There are times that I will treat with Celsius and it seems like it didn't work, then all of a sudden all the nasty stuff is brown. It takes a while but once it kicks in it really kicks in.


----------



## TN Hawkeye (May 7, 2018)

lawn789 said:


> CenlaLowell said:
> 
> 
> > lawn789 said:
> ...


The important thing is to not get impatient and reapply. Celsius does a great job but like others have said it is a slow kill. Do you know what rate you applied?


----------



## lawn789 (Jun 16, 2019)

I sprayed at the high rate and its been around 90 here since Ive sprayed. The house next to me is vacant and it has a ton of bahia. I sprayed a section of it to see what happens. For my lawn the main targets were carpet grass, crab grass, and dallis grass. Not too sure about the crab and dallis, but from what Ive read Celsius will hammer the carpet grass.

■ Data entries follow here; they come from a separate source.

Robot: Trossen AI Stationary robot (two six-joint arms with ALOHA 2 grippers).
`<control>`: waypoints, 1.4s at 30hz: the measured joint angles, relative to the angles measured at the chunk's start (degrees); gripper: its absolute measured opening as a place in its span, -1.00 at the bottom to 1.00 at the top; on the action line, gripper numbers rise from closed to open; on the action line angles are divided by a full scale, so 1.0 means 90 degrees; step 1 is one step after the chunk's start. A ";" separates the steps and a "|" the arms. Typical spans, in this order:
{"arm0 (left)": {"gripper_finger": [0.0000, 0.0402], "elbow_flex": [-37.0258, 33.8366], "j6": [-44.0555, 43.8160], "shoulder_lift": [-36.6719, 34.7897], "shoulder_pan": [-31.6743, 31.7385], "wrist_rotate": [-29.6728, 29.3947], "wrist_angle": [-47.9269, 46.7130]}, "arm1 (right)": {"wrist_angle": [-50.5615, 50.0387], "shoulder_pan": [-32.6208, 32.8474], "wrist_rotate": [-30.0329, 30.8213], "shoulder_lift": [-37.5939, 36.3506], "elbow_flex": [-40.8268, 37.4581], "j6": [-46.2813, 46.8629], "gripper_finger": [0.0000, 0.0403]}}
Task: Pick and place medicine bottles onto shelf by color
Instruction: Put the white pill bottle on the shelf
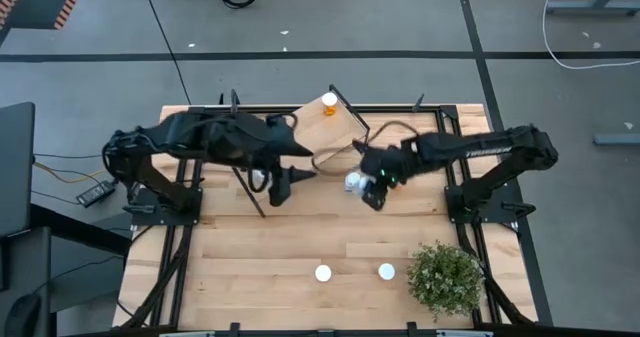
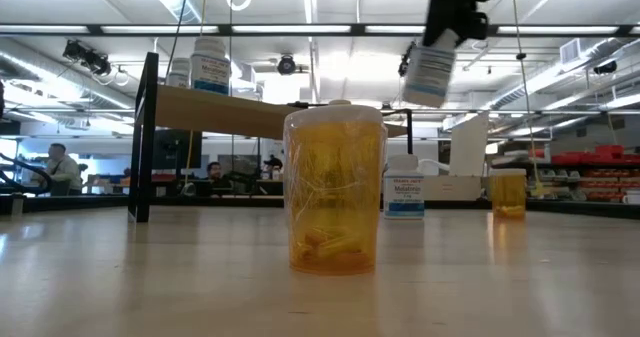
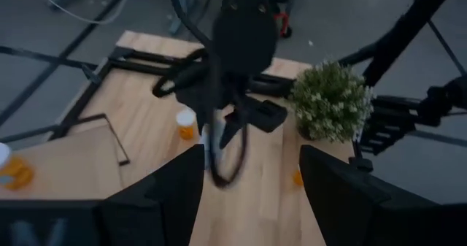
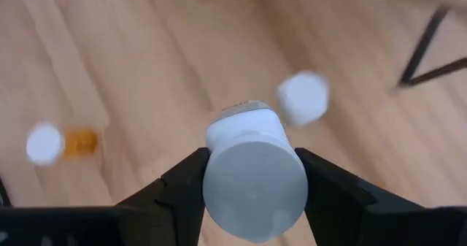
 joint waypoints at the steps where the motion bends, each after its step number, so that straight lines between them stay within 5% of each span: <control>1: 0.15 0.0000 0.0002 -0.0052 0.0019 -0.0011 0.0004 | -0.0012 -0.0140 -0.0015 0.0048 0.0148 -0.0099 -0.01; 21: 0.13 0.0000 0.0118 -0.0222 0.0075 -0.0009 -0.0476 | -0.0982 -0.1559 -0.0107 0.2811 0.3871 -0.2100 -0.02; 35: 0.01 0.0000 0.0111 -0.0220 0.0074 -0.0007 -0.1140 | -0.0869 -0.1903 -0.0036 0.3067 0.4047 -0.2532 0.00; 42: -0.05 0.0000 0.0111 -0.0221 0.0075 -0.0009 -0.1213 | -0.0704 -0.1912 0.0030 0.3067 0.4047 -0.2548 0.24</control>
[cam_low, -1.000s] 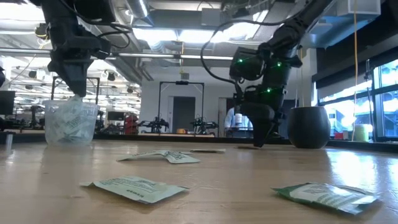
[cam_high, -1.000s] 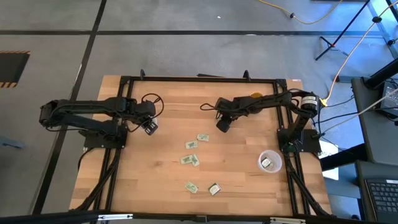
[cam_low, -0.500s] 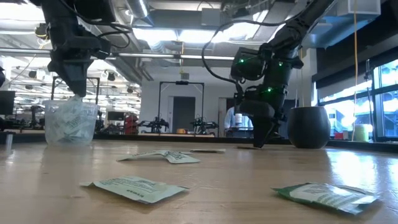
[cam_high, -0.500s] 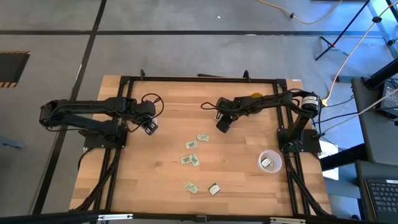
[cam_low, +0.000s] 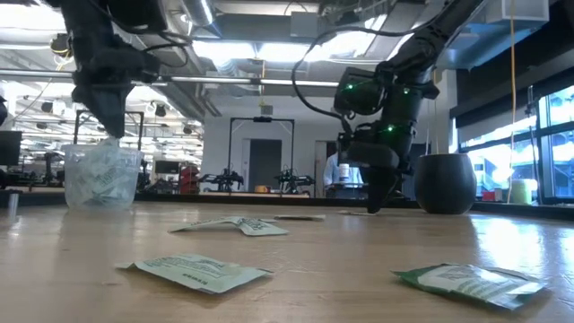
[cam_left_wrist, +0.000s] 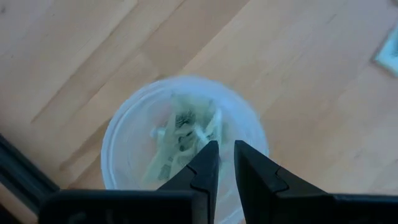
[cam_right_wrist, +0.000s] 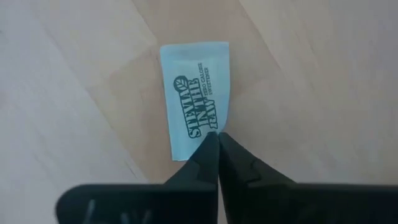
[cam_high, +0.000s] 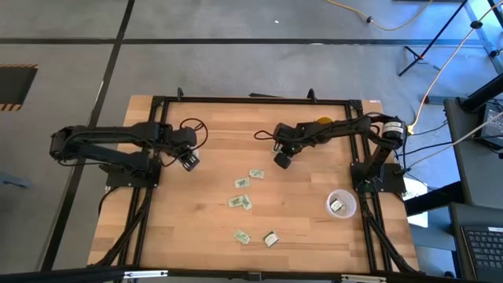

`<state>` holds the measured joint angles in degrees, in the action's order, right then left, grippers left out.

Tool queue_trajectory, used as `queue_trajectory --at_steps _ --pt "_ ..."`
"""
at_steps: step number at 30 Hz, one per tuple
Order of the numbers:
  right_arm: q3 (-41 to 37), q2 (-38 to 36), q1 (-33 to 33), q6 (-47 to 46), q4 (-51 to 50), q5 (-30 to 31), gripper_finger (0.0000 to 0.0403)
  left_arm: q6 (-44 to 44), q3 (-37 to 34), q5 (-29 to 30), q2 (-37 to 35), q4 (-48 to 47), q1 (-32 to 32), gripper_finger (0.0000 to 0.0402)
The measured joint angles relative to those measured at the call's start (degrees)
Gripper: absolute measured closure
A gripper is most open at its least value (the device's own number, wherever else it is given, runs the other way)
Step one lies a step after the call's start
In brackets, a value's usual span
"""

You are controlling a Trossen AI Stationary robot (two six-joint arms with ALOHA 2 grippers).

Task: Pick and place Stevia / Truvia into bins
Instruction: Put the white stevia packet into the left transparent container

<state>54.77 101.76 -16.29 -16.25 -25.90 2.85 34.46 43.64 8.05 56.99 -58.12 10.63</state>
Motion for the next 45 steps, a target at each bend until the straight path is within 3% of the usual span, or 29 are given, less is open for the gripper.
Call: queue_trajectory --at_steps 6,16,25,34,45 --pt "-0.3 -3.4 0.9 1.1 -0.1 0.6 0.0402 -3.3 3.8 0.4 0.0 2.8 0.0 0.0348" --pt "-0.2 -8.7 8.7 3.7 3.7 12.5 0.0403 -6.5 4.0 -1.8 0.0 21.4 0.0 0.0314" --pt "0.0 -12.5 16.9 12.3 14.8 22.9 0.0403 -5.9 2.7 -9.2 4.3 36.7 -0.6 0.0284" --pt "1.2 -13.0 20.5 14.7 19.8 23.2 0.0403 -2.0 2.7 -10.4 14.8 51.9 -2.0 0.0278" --pt "2.2 -13.0 21.8 15.0 19.7 23.1 0.0403 -1.0 2.7 -16.8 19.7 59.3 -2.0 0.0276"
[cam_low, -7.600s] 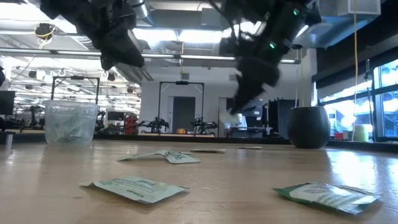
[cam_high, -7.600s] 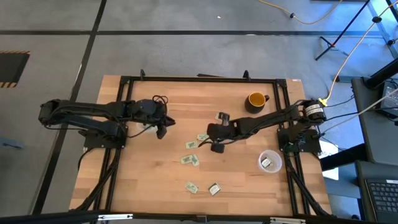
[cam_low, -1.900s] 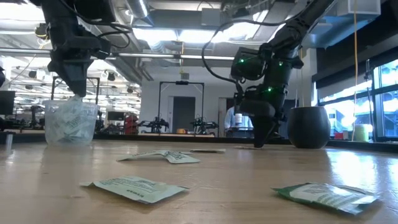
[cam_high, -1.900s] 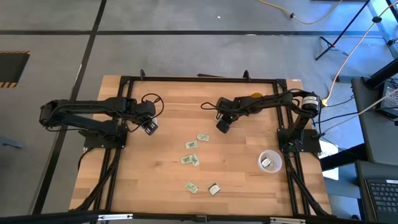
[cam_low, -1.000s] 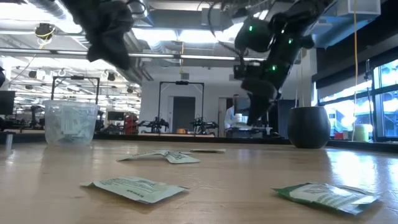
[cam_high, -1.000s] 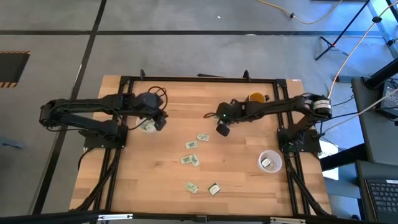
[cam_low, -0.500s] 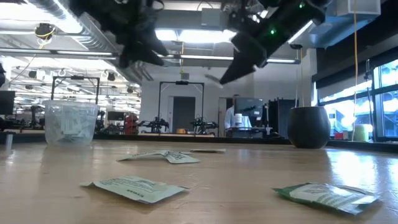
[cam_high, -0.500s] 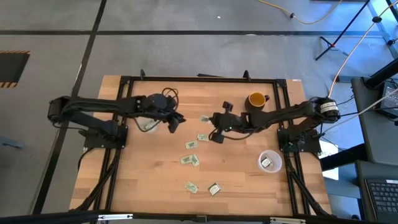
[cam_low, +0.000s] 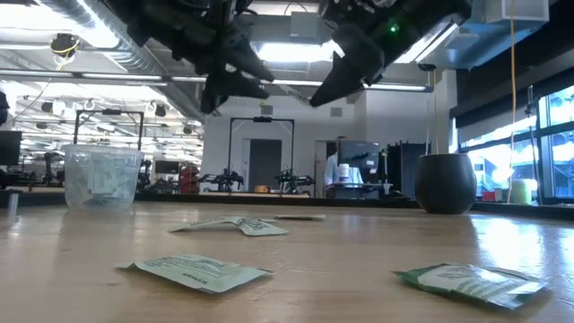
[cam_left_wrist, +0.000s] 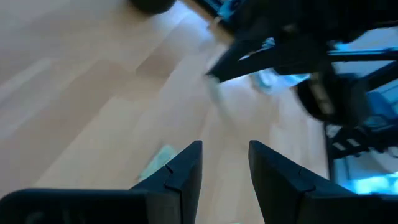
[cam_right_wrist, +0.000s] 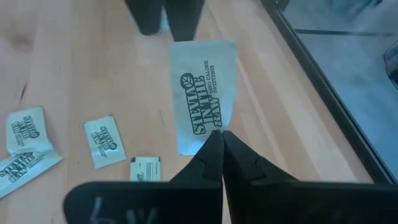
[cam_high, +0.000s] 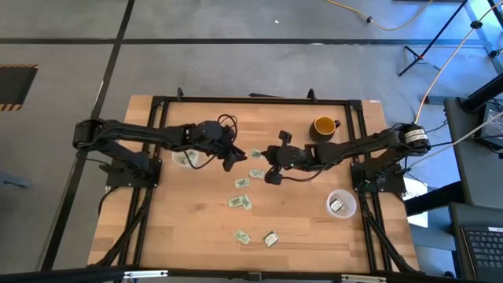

Earlier someone said it will be 14 to 21 days until I see something so Ill be patent.

Ive sprayed MSM turf last year for bahia and my centipede didn't like the stuff. It showed signs within one week, but I didn't think the centipede would recover. Luckily it did.


----------



## CenlaLowell (Apr 21, 2017)

lawn789 said:


> I sprayed at the high rate and its been around 90 here since Ive sprayed. The house next to me is vacant and it has a ton of bahia. I sprayed a section of it to see what happens. For my lawn the main targets were carpet grass, crab grass, and dallis grass. Not too sure about the crab and dallis, but from what Ive read Celsius will hammer the carpet grass.
> 
> Earlier someone said it will be 14 to 21 days until I see something so Ill be patent.
> 
> Ive sprayed MSM turf last year for bahia and my centipede didn't like the stuff. It showed signs within one week, but I didn't think the centipede would recover. Luckily it did.


You definitely will not see any action from Celsius on dallisgrass for sure.


----------



## lawn789 (Jun 16, 2019)

@CenlaLowell Thanks.


----------